Two proteins described below, PROC and RBP4 have been related to liver diseases. The plasma PROC level of patients with liver damage due to chronic alcohol consumption was disclosed as decreased and correlated with clinical performance of the patients (Kloczko, J., et al., Haemostasis (1992) 22:340-344). Serum concentrations of RBP4 were reported significantly higher in obese children with non-alcoholic fatty liver disease (NAFLD) compared to controls and proposed RBP4 as a serum marker of intrahepatic lipid content in obese children (Romanowska, A., et al., Acta Biochim Pol (2011) 58:35-38). A contradictory report showed serum RBP4 levels were not different between the steatosis group and controls as well as between subgroups with high and normal ALT, indicating that serum RBP4 may not be a predictive factor in NAFLD (Cengiz, C., et al., Eur J Gastroenterol Hepatol (2010) 22:813-819).
All documents cited herein are incorporated by reference in their entirety.
Molecular signatures specific for the liver and/or specific for particular causes of liver damage would be very useful for experimental, clinical, and epidemiology studies of liver diseases. There remains a need for noninvasive techniques to provide information with respect to disease status and prognosis.
Through development of targeted proteomic assays utilizing Selected Reaction Monitoring (SRM) incorporating heavy-isotope doping of labeled matched peptides (Picotti, P., et al., Cell (2009) 138:795-806 and Picotti, P., et al., Nat Methods (2010) 7:43-46), and use of the Human SRMAtlas with optimized transitions associated with typically six different peptides for nearly all of the 20,300 human protein-coding genes, accurate quantitation of target proteins can be achieved for most human proteins present at levels that can be detected by targeted mass spectrometry. SRM proteomics have been employed to identify many liver-specific proteins and to characterize the critical progression of fibrosis of the liver to cirrhosis in CHC patients.

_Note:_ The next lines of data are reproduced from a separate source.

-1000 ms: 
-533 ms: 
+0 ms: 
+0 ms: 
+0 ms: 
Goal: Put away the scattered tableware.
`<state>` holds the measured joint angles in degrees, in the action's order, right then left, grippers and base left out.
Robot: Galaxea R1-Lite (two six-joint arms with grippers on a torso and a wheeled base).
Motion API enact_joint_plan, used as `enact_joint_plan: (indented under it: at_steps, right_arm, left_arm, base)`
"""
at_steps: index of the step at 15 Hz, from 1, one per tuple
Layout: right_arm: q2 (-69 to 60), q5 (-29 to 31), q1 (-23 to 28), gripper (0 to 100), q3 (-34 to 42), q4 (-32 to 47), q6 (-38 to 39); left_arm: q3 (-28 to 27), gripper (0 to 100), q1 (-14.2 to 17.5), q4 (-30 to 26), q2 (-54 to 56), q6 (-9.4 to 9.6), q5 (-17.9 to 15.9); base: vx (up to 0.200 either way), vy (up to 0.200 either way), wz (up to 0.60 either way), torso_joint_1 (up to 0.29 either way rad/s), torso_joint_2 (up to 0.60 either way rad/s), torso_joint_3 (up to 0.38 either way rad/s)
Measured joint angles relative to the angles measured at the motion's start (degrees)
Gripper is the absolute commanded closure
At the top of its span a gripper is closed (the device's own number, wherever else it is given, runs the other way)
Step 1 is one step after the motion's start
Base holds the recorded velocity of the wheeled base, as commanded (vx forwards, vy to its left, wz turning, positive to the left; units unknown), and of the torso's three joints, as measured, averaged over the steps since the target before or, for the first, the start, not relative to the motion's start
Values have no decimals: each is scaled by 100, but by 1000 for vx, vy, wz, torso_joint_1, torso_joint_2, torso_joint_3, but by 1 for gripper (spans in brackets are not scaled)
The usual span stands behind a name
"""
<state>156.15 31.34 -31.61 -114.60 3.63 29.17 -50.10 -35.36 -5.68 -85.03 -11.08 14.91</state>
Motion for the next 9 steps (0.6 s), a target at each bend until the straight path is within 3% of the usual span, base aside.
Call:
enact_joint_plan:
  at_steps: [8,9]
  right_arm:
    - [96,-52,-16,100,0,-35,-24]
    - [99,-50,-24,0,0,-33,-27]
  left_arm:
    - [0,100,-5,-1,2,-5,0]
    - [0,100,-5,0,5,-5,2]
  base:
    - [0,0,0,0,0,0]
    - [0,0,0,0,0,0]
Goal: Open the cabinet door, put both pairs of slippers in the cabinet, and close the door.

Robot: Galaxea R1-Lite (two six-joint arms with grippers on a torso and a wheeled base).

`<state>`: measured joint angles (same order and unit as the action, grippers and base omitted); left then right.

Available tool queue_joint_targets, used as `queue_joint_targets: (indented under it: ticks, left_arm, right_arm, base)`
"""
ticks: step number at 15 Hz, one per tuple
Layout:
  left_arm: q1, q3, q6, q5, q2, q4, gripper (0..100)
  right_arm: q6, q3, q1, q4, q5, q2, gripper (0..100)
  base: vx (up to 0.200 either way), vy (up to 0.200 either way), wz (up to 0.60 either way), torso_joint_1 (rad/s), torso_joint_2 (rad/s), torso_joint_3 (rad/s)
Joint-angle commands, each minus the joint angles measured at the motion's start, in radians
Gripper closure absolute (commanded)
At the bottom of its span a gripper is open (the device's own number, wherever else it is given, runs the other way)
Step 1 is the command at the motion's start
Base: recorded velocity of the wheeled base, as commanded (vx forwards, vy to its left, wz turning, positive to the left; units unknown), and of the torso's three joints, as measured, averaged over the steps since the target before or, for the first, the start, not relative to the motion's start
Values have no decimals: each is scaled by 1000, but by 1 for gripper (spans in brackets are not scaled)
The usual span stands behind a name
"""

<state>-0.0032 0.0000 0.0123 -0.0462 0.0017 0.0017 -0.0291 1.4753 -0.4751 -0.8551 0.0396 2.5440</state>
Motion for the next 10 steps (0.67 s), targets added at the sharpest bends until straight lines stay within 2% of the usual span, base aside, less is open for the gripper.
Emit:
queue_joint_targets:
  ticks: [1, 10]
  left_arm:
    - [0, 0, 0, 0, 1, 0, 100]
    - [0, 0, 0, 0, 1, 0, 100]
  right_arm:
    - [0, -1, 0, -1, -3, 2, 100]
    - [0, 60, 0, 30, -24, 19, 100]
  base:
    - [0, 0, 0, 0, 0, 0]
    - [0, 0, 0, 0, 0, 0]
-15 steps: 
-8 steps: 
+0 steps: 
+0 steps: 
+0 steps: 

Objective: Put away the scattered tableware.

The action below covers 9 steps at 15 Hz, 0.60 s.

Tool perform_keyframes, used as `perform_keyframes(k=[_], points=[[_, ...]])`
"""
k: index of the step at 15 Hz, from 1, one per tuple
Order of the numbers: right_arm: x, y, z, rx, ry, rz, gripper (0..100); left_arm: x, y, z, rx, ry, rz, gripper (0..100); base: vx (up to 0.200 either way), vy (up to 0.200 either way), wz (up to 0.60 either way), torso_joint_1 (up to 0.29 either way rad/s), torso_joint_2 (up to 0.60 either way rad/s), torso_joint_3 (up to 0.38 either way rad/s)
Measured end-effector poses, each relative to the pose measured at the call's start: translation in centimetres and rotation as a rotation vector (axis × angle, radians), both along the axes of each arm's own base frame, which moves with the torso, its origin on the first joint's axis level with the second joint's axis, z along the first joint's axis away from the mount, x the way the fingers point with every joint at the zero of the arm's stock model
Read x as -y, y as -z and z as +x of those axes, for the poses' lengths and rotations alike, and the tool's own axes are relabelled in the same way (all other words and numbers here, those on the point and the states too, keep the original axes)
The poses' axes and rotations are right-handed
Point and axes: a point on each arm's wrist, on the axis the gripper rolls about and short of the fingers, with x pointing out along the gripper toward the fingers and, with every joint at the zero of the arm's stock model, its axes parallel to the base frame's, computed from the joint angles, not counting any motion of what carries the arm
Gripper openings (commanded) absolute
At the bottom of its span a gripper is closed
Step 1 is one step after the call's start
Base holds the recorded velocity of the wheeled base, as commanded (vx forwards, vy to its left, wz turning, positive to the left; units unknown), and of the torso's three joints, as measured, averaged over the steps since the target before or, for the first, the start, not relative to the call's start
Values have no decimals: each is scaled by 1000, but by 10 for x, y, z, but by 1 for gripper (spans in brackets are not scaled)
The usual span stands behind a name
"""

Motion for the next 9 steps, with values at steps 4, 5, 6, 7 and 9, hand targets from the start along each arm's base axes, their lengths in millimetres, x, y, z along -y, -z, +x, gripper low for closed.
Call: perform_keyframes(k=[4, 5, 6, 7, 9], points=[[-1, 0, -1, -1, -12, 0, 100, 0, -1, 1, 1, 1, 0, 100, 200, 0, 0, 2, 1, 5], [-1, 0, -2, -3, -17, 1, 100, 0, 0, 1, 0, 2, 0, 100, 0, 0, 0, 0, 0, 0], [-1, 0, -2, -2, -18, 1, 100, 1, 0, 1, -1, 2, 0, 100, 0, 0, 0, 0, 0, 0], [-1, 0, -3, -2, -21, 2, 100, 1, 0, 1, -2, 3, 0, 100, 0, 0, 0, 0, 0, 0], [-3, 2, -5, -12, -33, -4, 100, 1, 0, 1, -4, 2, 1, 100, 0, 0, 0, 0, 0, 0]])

The invention thus resides in the identification of new markers that are capable of identifying individuals who are infected with hepatitis or exhibit chronic liver disease generally. The markers of the invention may also be used to establish the status of liver fibrosis in relation to a commonly recognized scale of severity, the Ishak score which ranks severity of fibrosis based on histological criteria from a minimum of 0 to a maximum disease state of 6.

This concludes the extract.